Los padres del General Fructuoso Rivera, don Pablo Perafán de la Ribera y su esposa doña Andrea Toscano, lograron poseer una cuantiosa fortuna integrada por campos, comercios y empresas.
En lo que respecta a campos, se conoce fueron dueños de:
– Estancia en el arroyo de la Virgen, que según tradición allí fue visitado don Frutos por Juan Manuel de Rosas en 1824, para interesarlo en la campaña libertadora de 1825.
– Una estancia en Rincón de Castro.
– Estancia entre los arroyos Grande y de Averías.
– Una estancia en Durazno, sobre el río Negro, entre los arroyos Tala y Molles de Quinteros.
– Estancia en Chamizo.
– Estancia en puntas del arroyo Pintado, donde probablemente nació Fructuoso Rivera.
– Una chacra en orillas del arroyo Miguelete.
Este patrimonio, sumado a otras inversiones, fueron legados a sus descendientes. Y por su parte don Frutos agregó a su cuota el aporte de su esposa Bernardina.

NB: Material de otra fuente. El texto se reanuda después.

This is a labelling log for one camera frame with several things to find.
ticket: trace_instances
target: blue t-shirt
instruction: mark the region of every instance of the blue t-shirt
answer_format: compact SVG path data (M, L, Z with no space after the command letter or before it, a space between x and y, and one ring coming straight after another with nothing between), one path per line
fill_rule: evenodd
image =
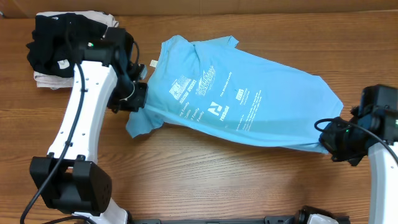
M130 135L167 122L253 146L326 152L313 124L340 115L338 97L320 77L238 50L237 43L189 43L179 35L164 42L145 108L130 114Z

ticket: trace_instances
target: clothing tag
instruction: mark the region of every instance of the clothing tag
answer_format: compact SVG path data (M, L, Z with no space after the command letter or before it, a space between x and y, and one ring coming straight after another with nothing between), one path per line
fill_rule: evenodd
M60 66L60 69L66 69L69 67L69 61L68 59L58 61L58 65Z
M151 60L149 65L150 65L151 67L156 68L157 61L156 61L156 60Z

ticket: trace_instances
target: wooden table
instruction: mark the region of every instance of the wooden table
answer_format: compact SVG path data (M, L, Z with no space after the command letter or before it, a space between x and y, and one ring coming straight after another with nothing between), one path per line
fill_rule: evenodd
M320 75L343 101L345 119L364 87L398 87L397 12L118 20L139 43L147 65L173 35L188 40L233 35L241 50ZM36 192L30 160L46 154L70 94L36 87L25 47L34 24L0 21L0 223L19 222ZM354 224L368 221L367 158L350 167L322 154L245 146L171 125L132 139L125 130L128 117L106 112L99 165L113 179L115 201L135 218L261 218L311 205L346 213ZM60 217L40 198L27 223Z

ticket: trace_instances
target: white folded shirt
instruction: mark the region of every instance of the white folded shirt
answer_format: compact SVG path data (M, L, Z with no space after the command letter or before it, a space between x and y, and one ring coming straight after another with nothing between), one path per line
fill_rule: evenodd
M78 15L83 15L88 19L100 22L102 24L107 25L108 27L117 27L119 26L119 22L115 20L114 16L106 15L103 12L96 12L96 11L79 11L79 12L40 12L36 14L36 16L56 16L66 13L75 13ZM37 82L37 87L47 87L53 90L58 88L68 88L73 86L73 78L62 78L56 75L46 75L39 72L33 73L34 80Z

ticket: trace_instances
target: fabric
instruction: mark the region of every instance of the fabric
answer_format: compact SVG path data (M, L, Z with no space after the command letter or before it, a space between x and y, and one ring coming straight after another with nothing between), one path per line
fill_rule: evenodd
M30 49L28 60L35 70L34 79L37 81L37 86L52 89L73 86L73 66L68 61L68 49L64 41L67 19L73 23L71 33L75 36L76 43L100 39L106 32L107 24L114 26L118 24L112 15L100 12L89 11L85 16L55 13L57 12L44 12L40 14L46 14L48 17L41 15L36 17L36 29L32 33L35 42L27 45ZM98 19L101 23L88 17Z
M343 108L318 76L179 35L162 44L148 86L145 108L126 125L132 137L167 122L242 144L327 152L313 124Z

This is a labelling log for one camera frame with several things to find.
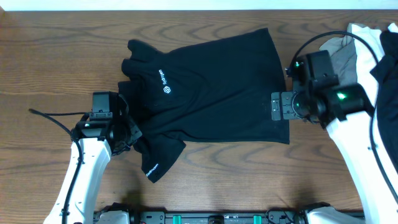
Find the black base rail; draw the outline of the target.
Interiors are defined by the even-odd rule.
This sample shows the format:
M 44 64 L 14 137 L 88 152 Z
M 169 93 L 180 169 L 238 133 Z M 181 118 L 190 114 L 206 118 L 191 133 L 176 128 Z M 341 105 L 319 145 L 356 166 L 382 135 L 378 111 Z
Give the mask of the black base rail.
M 266 223 L 364 223 L 362 213 L 339 213 L 326 209 L 326 214 L 307 211 L 293 212 L 270 209 L 264 213 L 170 213 L 107 211 L 94 215 L 93 223 L 140 223 L 140 224 L 266 224 Z

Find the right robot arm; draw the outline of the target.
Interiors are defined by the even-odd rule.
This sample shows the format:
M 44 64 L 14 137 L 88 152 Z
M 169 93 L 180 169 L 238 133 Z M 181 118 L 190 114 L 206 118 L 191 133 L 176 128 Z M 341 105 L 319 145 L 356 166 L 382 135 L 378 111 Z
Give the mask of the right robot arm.
M 363 206 L 363 216 L 311 205 L 297 223 L 397 223 L 397 174 L 385 151 L 376 104 L 359 83 L 341 86 L 326 50 L 293 59 L 292 91 L 271 94 L 274 121 L 318 123 L 339 149 Z

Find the grey garment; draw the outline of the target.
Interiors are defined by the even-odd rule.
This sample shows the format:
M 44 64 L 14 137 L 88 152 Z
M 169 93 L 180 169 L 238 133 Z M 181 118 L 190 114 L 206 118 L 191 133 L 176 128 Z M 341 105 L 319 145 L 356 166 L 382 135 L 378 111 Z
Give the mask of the grey garment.
M 352 85 L 358 82 L 356 72 L 356 48 L 354 39 L 350 36 L 334 37 L 320 46 L 319 50 L 327 50 L 340 86 Z

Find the black polo shirt with logo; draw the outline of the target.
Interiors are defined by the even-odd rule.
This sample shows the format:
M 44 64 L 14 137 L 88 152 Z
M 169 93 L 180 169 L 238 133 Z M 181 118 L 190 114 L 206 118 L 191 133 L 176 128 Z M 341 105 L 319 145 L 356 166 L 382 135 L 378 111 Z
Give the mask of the black polo shirt with logo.
M 174 165 L 187 142 L 287 144 L 288 121 L 271 117 L 271 95 L 285 90 L 268 29 L 161 52 L 136 39 L 119 92 L 141 130 L 134 149 L 151 182 Z

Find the white garment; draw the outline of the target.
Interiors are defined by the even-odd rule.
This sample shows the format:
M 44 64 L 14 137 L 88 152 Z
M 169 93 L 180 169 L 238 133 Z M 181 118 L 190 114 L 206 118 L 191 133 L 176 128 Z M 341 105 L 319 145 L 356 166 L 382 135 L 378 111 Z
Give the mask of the white garment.
M 362 42 L 355 40 L 356 48 L 356 72 L 358 83 L 364 88 L 371 104 L 376 108 L 373 119 L 373 138 L 377 145 L 377 152 L 381 159 L 384 170 L 397 174 L 397 168 L 392 165 L 392 161 L 383 145 L 381 135 L 379 133 L 377 120 L 377 94 L 379 91 L 379 83 L 371 75 L 371 70 L 380 62 L 384 56 L 384 50 L 381 45 L 380 35 L 383 31 L 372 29 L 362 24 L 350 24 L 352 34 L 362 38 L 371 47 L 368 49 Z M 397 26 L 392 23 L 387 28 L 388 31 L 397 33 Z

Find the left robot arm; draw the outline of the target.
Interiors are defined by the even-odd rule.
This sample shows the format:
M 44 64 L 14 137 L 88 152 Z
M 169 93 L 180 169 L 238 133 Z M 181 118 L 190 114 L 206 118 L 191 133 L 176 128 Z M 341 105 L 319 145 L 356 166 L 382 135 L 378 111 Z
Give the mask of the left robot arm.
M 133 223 L 129 209 L 115 203 L 95 211 L 104 171 L 113 156 L 129 151 L 142 136 L 124 96 L 93 93 L 93 106 L 69 130 L 71 157 L 60 193 L 45 223 Z

La historia ha demostrado, a través de su acción personal y gubernativa, que fue desorganizado con las finanzas públicas y terminó sus días en la más absoluta pobreza, sin capital personal.
“NUESTRO GENEROSO RIVERA…”
Fueron más de cuatro décadas de servicio a la Patria. En todo momento -en el error o acierto- dispuso de sus bienes, sin limitaciones, en pro de la causa.
Ya Artigas al comunicar a Miguel Barreiro el triunfo de Rivera en el combate de la Azotea de González (4 de noviembre de 1814) hacía referencia a la personalidad de Rivera, destacando: “Algunos enemigos pagaron su obstinación con la muerte a la intrepidez de la caballería charrúa y otros rindieron sus armas a nuestro valiente y generoso Rivera”.
Las numerosas cartas que intercambiaba con su “amada Bernardina” son elocuentes testimonios de desprendimiento material para causas solidarias.
Durante le Guerra Grande, desde Paysandú, en agosto de 1840, le manifiesta con preocupación: “… lo que más me apura es este mundo de mujeres y niños reducidos a la suma indigencia tanto del país como las que han llegado emigrados del Entre Ríos. Unas 500 viejas me traen rodeado; hace 4 días no me dejan un momento…”.
En el mes de diciembre del mismo año le escribe a Bernardina: “… las gentes no me dejan; todo el mundo está a pedir y yo no tengo nada que darles…”.
“SI PUEDE VENDER QUE LO HAGA”
Penurias, extrema necesidad y compromiso con su gente llevan a Rivera a expresar a su esposa una decisión trascendente. Desde el Durazno, en abril de 1841 escribe: “…porque quiero prevenirte que has de decir a Pedro Pablo que si puede hipotecar o vender la quinta de Miguelete con todos los terrenos hasta la cuchilla de Manga, que lo haga, pues se necesita plata para las atenciones de guerra; que no se reserve nada, sólo tu quinta del Arroyo Seco donde vives con nuestra familia. Si se puede hipotecar para esto la casa del comandante F”.
Las demandas de la guerra parecen no tener fin: “Mi amada Bernardina … Yo he tenido mis sinsabores; no son extraños con el cúmulo de atenciones que me rodean y la falta de medios para sufragar los inmensos gastos que demanda la preparación de un Ejército grande, lleno de necesidades y rodeado también de amigos pobres que todos piden con necesidad … me falta plata, que pido con insistencia al Gobierno. Yo ya no puedo por mi hacer más; ya he dispuesto de los ganados que se están entregando; amalaya hubiese quien quisiera comprar los terrenos y todo lo que nosotros poseemos, pero esto no será fácil en las circunstancias y se irá marchando como se pueda…”.
Por parte de su esposa Bernardina Fragoso, mujer que le amó, sufrió y le comprendió, vivió también rodeada de desamparados, angustiada por guerras y ausencias, apremiada por necesidades y preocupada por quienes le rodeaban. No podía aceptar invitaciones por “no tener ropas para cubrirme en forma decente…”.